TASK REQUIREMENTS: Pictures are to be dropped. Everything else in the listing gets copied exactly.

--------------------------------------------------

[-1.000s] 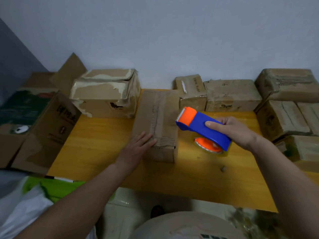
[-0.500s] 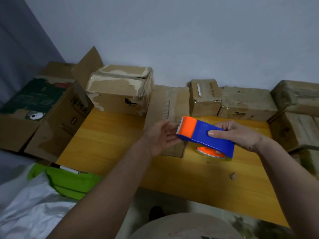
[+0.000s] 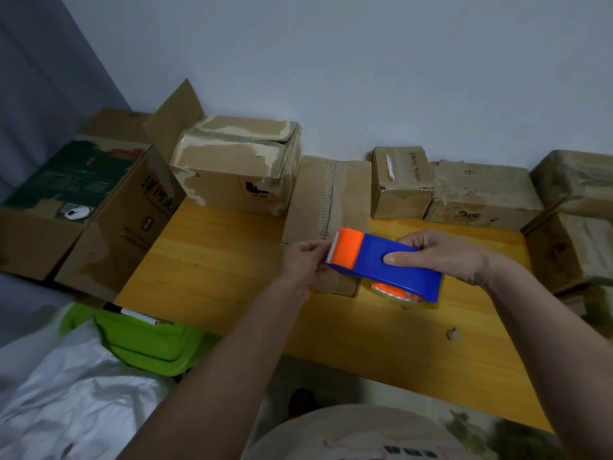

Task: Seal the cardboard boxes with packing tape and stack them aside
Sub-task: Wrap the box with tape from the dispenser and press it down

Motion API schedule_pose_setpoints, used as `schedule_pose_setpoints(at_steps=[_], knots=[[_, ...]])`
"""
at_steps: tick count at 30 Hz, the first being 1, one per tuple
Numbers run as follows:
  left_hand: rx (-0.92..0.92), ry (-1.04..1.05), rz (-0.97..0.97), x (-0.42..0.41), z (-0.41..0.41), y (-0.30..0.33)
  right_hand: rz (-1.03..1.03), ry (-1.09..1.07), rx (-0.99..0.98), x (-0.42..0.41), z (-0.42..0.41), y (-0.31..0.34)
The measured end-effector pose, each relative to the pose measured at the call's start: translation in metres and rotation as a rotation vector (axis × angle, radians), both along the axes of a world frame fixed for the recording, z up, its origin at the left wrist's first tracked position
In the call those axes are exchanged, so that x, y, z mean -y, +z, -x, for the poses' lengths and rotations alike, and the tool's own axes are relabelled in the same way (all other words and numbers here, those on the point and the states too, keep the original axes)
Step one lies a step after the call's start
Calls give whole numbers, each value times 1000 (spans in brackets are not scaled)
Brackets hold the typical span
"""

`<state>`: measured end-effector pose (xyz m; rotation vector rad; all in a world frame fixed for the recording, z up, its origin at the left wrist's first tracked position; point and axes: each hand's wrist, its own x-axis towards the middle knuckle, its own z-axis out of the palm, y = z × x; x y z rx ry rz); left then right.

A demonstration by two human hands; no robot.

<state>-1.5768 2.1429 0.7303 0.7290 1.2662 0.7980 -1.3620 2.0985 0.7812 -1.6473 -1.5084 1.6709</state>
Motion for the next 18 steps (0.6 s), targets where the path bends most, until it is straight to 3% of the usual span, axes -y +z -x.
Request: schedule_pose_setpoints(at_steps=[4, 10, 14, 18], knots=[[-12, 127, 8, 3, 21, -10, 18, 50, 87, 1, -1, -3], [-195, 238, -51, 11, 45, -29, 29, 62, 158, -4, 7, -5], [-447, 299, -148, 7, 49, -29, -12, 70, 221, -18, 27, 0], [-562, 270, -211, -3, 56, -28, -42, 69, 307, -33, 42, 9]])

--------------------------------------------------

FINAL ANSWER:
[-1.000s] 
[-0.500s] 
[+0.000s] 

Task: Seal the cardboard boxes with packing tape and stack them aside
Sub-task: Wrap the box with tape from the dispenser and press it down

Motion API schedule_pose_setpoints, used as `schedule_pose_setpoints(at_steps=[_], knots=[[_, ...]])`
"""
at_steps: tick count at 30 Hz, the first being 1, one per tuple
Numbers run as follows:
  left_hand: rx (-0.92..0.92), ry (-1.04..1.05), rz (-0.97..0.97), x (-0.42..0.41), z (-0.41..0.41), y (-0.30..0.33)
  right_hand: rz (-1.03..1.03), ry (-1.09..1.07), rx (-0.99..0.98), x (-0.42..0.41), z (-0.42..0.41), y (-0.31..0.34)
The measured end-effector pose, each relative to the pose measured at the call's start: translation in metres and rotation as a rotation vector (axis × angle, radians), both along the axes of a world frame fixed for the recording, z up, its origin at the left wrist's first tracked position
In the call those axes are exchanged, so that x, y, z mean -y, +z, -x, for the poses' lengths and rotations alike, and the tool's own axes are relabelled in the same way (all other words and numbers here, those on the point and the states too, keep the original axes)
Step one lies a step after the call's start
Calls give whole numbers, each value times 1000 (spans in brackets are not scaled)
Brackets hold the typical span
"""

`<state>`: measured end-effector pose (xyz m; rotation vector rad; all in a world frame fixed for the recording, z up, its origin at the left wrist's first tracked position; point and axes: each hand's wrist, its own x-axis towards the middle knuckle, its own z-axis out of the palm, y = z × x; x y z rx ry rz); left then right.

A demonstration by two human hands; no robot.

<state>-1.5768 2.1429 0.7303 0.7290 1.2662 0.7980 -1.3620 2.0985 0.7812 -1.6473 -1.5084 1.6709</state>
Motion for the next 18 steps (0.6 s), targets where the path bends most, until it is straight to 3% of the usual span, axes -y +z -x.
Request: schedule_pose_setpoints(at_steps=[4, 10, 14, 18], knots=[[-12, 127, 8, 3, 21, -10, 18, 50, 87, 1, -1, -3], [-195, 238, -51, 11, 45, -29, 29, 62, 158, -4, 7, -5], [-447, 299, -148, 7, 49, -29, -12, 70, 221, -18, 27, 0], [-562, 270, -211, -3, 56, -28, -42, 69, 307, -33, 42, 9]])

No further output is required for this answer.